TASK REQUIREMENTS - Go through the lines below and copy each one that holds the string "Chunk".
═════ DATA FOR THIS EXERCISE
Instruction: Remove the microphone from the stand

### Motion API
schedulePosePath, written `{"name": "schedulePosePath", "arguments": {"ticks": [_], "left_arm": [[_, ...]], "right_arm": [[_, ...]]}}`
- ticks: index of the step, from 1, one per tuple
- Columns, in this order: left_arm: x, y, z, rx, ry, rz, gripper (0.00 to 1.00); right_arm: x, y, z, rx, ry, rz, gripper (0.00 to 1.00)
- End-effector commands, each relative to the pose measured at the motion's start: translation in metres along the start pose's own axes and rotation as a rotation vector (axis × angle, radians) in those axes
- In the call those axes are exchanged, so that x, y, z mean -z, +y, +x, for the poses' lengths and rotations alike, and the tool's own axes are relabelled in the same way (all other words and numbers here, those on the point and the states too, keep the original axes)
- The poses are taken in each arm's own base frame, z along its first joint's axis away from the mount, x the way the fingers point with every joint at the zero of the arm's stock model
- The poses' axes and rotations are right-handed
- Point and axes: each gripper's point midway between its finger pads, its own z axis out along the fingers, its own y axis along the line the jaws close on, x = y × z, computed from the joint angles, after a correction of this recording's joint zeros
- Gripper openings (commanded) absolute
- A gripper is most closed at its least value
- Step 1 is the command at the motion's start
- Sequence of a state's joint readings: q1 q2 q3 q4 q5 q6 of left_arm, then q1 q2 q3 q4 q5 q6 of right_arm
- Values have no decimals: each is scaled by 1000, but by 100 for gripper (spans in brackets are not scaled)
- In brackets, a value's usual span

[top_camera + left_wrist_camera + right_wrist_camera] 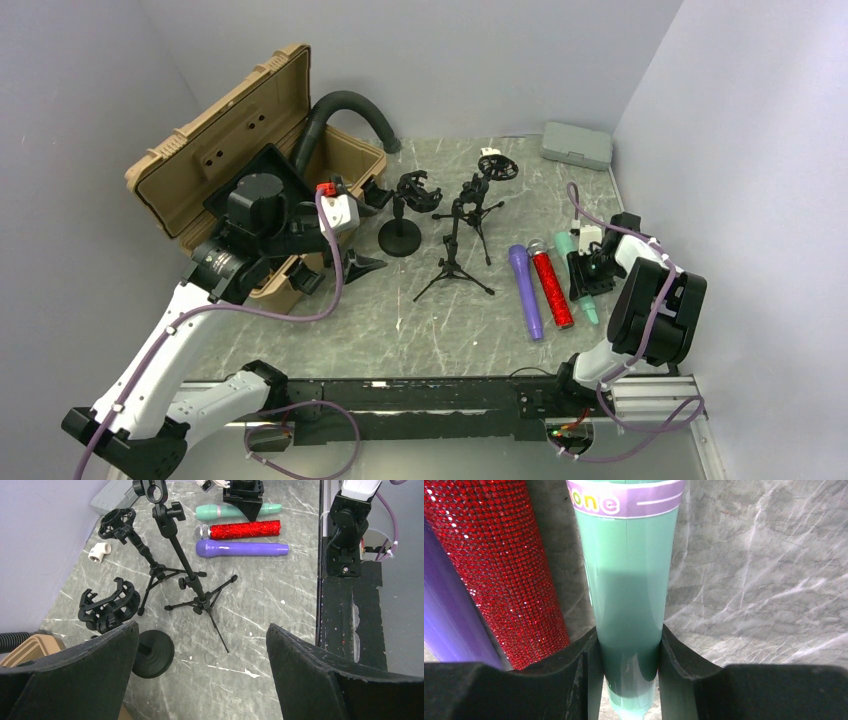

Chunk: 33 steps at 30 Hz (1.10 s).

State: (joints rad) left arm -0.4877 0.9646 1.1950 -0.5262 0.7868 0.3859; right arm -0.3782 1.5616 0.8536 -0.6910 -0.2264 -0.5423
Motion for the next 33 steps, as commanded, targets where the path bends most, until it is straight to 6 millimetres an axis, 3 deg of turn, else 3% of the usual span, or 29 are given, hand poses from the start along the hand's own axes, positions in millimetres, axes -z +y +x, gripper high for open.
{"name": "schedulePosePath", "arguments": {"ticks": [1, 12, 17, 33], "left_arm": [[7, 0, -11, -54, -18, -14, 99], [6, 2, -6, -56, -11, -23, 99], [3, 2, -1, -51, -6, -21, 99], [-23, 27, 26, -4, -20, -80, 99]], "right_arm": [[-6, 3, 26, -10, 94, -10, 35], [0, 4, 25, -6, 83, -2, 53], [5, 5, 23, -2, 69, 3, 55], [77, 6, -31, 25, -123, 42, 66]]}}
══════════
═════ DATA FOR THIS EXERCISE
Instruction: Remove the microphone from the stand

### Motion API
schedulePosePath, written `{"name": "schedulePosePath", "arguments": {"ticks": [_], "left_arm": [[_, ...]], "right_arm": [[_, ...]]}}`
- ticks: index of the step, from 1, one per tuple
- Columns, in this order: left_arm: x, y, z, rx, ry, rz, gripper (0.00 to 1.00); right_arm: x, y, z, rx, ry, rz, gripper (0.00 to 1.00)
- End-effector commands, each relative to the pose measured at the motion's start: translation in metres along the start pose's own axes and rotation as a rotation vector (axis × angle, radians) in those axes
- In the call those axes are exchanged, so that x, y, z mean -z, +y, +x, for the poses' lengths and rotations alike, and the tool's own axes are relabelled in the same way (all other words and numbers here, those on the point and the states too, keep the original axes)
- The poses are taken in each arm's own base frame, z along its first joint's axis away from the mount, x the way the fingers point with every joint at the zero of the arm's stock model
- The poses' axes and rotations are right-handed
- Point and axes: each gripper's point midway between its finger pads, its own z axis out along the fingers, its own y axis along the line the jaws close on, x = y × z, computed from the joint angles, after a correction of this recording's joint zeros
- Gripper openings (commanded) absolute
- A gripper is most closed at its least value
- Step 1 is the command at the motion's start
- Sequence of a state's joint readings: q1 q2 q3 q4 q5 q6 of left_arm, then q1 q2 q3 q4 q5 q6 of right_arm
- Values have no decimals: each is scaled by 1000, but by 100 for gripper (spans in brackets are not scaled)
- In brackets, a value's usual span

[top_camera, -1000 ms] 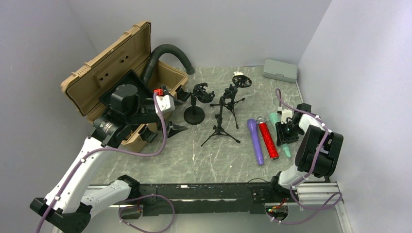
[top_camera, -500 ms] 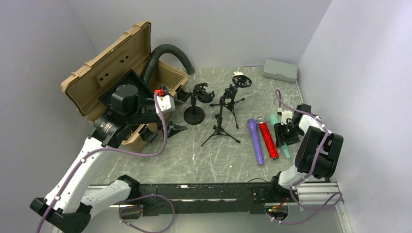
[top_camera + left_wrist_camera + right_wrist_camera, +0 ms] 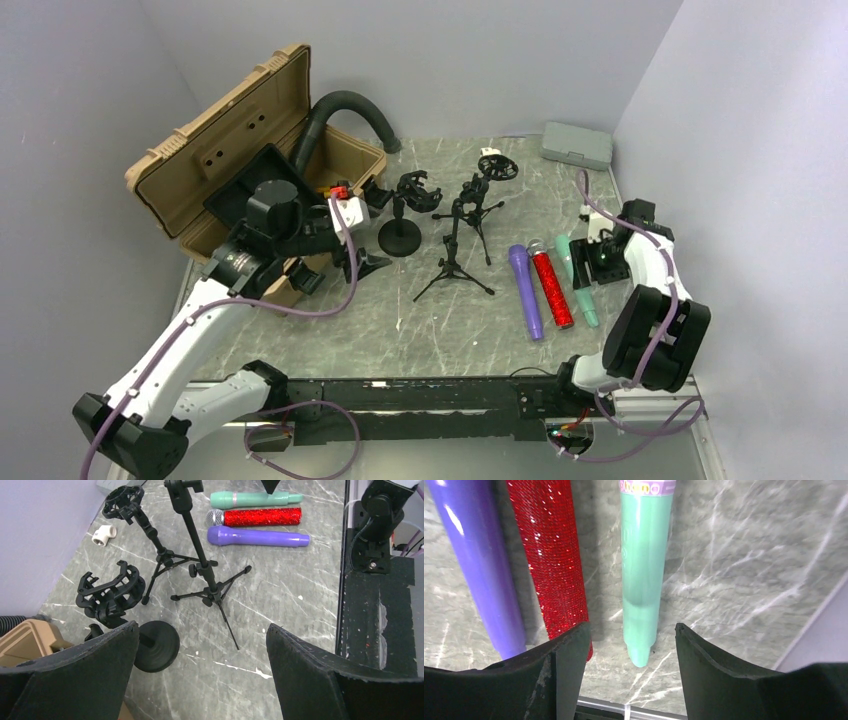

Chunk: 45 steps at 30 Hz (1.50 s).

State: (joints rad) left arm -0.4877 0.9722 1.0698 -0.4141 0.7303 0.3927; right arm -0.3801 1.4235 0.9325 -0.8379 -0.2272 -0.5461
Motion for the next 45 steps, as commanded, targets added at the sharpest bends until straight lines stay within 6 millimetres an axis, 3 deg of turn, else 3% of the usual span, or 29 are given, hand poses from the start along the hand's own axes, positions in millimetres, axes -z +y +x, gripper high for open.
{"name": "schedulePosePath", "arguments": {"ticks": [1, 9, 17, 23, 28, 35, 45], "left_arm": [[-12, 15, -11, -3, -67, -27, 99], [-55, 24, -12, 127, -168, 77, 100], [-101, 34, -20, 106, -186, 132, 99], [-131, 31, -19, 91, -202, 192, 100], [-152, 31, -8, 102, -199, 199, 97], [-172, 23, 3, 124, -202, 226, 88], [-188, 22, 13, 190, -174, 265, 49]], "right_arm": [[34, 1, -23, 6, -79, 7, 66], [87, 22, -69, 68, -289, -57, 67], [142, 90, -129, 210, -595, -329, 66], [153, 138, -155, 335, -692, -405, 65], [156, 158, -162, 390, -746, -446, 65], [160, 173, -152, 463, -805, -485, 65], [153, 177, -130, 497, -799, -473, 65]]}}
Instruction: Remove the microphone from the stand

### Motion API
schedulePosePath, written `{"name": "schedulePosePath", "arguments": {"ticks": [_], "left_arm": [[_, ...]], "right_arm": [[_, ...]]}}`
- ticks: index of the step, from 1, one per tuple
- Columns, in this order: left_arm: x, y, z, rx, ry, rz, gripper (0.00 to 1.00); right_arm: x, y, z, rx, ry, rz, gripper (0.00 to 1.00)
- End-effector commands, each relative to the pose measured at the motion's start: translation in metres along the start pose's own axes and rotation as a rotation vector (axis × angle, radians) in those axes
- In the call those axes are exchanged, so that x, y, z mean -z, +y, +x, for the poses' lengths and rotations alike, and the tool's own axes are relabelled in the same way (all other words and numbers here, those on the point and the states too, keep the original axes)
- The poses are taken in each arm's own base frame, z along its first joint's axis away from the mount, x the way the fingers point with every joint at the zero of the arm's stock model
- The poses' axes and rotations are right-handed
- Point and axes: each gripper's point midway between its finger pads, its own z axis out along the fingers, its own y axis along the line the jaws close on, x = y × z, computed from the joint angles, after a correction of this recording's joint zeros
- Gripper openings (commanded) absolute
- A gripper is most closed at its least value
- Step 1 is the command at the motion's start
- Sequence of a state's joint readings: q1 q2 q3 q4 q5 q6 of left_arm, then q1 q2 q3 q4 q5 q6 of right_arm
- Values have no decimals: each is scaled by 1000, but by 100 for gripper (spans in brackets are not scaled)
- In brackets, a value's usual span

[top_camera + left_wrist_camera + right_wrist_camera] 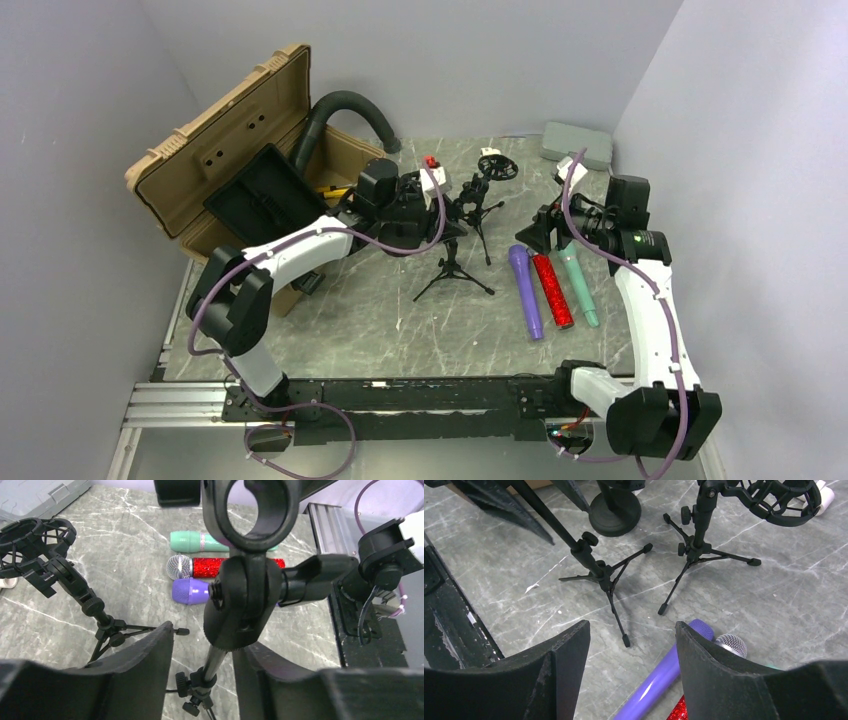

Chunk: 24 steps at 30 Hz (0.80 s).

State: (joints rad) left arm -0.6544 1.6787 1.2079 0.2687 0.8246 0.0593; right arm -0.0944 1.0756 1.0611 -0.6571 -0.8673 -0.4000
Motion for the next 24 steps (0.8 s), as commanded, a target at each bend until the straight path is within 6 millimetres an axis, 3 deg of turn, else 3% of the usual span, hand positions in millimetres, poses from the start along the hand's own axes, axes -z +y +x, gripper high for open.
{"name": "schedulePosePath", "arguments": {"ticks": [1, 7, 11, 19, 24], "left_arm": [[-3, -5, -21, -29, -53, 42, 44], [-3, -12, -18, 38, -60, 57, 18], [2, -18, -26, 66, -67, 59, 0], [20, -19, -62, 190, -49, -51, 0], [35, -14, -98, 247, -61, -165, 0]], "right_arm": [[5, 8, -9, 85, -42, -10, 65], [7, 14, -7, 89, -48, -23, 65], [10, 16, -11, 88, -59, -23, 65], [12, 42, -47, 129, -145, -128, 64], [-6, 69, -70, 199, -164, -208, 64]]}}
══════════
COMPLETED TASK -
Chunk: 33 steps at 30 Hz (1.10 s).
Chunk: 45 steps at 30 Hz (1.50 s).
Chunk: 24 steps at 30 Hz (0.80 s).

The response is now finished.